I am a terrible, vain, selfish American and right now all I can think about is exiting a room with exquisite leather bows gracing the backs of my calves.
Saturday, October 31, 2009
Friday, October 23, 2009
So this is it, I guess. The rainy season has begun. I, like most normal people, don't very much like rain for days and days on end. But, being that the rain here is going to come down whether I like it or not, I've decided to at least try and make a paradigm shift here. Instead of letting the wet dreariness of the oncoming season get to me, I am going to learn to love life in the rain.
First step. Buy Rain boots. Check. (Ok, not really.. these would cost me approximately 20% of my monthly income. But look at them. SOOOO pretty. I want. I neeeed....)
Second step. Google crock pot recipes. Check.
Third step. Find a boyfriend to cuddle with for the next 6 months.
I have a cosy quilt, a great teapot, and lots of good books that I've been meaning to read.

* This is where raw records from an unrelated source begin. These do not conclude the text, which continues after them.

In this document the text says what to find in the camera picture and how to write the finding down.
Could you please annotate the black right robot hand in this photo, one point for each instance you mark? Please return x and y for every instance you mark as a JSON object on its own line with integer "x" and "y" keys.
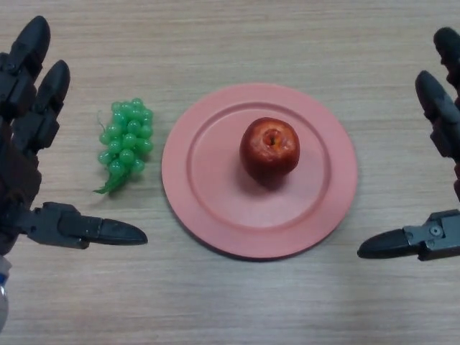
{"x": 449, "y": 125}

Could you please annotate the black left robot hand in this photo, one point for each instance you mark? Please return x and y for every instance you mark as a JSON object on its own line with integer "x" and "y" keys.
{"x": 21, "y": 136}

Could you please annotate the red apple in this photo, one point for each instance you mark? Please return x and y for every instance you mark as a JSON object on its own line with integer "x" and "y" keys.
{"x": 269, "y": 149}

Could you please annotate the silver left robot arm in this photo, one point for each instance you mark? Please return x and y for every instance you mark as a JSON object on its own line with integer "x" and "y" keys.
{"x": 3, "y": 298}

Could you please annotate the pink round plate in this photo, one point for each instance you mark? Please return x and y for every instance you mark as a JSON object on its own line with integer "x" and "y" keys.
{"x": 215, "y": 208}

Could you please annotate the green grape bunch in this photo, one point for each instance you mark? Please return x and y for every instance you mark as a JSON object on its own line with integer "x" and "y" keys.
{"x": 125, "y": 143}

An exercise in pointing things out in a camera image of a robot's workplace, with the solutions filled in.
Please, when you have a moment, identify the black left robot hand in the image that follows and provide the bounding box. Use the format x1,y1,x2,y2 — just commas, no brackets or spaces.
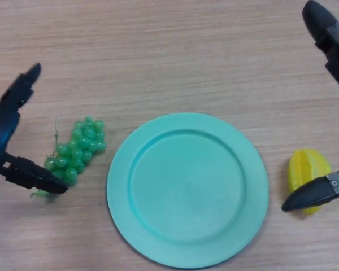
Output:
0,63,69,195

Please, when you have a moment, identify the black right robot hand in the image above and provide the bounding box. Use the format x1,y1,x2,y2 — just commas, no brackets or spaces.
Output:
281,0,339,212

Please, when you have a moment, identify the green grapes bunch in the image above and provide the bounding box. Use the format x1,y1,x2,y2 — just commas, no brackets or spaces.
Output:
31,116,107,198

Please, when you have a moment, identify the green round plate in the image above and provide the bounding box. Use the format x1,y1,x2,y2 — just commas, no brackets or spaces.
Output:
106,112,270,269

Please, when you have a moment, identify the yellow starfruit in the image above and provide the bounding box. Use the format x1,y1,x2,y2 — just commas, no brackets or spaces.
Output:
288,148,333,216

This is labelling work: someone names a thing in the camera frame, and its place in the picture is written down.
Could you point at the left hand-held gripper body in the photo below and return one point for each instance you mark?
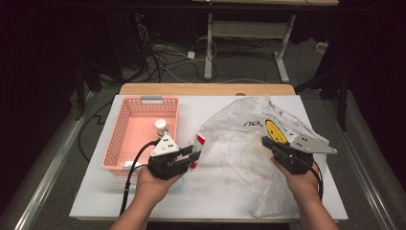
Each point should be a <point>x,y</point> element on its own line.
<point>164,166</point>

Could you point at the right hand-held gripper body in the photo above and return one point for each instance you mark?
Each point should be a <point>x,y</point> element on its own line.
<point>298,161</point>

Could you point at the red and white tube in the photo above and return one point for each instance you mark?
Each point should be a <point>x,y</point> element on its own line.
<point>199,143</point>

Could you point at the clear smiley plastic bag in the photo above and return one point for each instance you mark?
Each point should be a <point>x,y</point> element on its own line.
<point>242,166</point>

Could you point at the white capped jar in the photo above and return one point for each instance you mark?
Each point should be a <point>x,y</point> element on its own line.
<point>160,125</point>

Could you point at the pink plastic basket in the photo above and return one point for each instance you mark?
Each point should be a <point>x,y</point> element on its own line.
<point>137,134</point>

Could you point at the person's left hand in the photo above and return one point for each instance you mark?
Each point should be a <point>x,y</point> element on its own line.
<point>151,188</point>

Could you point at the person's right hand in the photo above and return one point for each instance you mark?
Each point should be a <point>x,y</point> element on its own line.
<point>301,187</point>

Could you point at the white table board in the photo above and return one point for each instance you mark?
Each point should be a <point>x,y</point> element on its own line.
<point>198,198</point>

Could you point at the black metal stand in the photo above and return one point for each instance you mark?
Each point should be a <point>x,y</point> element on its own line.
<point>343,102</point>
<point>79,96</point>

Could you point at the white power adapter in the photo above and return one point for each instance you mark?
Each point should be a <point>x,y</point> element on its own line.
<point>191,54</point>

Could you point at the metal floor rail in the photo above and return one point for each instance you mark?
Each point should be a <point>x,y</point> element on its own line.
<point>360,169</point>
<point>54,163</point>

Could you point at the white metal desk frame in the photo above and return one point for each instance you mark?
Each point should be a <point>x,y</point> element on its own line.
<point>249,29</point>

Close enough. Ok Seattle, I'm ready. Bring on the yuck.
Sunday, October 18, 2009
I think you all know how much I love Ingrid Michaelson. If you don't. I'll tell you right now. I love her. A lot. She has an irresistibly sweet voice, which flutters like a dove across the darlingist tunes in indie music. And her lyrics are poetry. Wistful, melancholic poetry sprinkled like sour sugar over gummy candy melodies. Her music just hits this string in my angsty, wistful, hopelessly romantic heart. I listen to her little voice and her little ukelele and I want to dance and cry and laugh and sigh all at once. She was in Seattle on Monday and, being the penniless newcomer that I am right now, I waited to buy my tickets until I had sufficient monies and friends to invite along. In the meantime, the show sold out.*
Anyway... there is a point to this sad story. Over the course of my first few weeks here, God has given me countless bits of confirmation that this is where he's called me. That this city, this apartment, this internship-- all of these are exactly where I'm supposed to be. One of those affirmations came this morning, when the pastor at the church I've been visiting preached a message on Acts 20-- Paul's tearful goodbye to the Ephesian elders, the friends he lived amongst for three years, dear friends he knows he will never see again.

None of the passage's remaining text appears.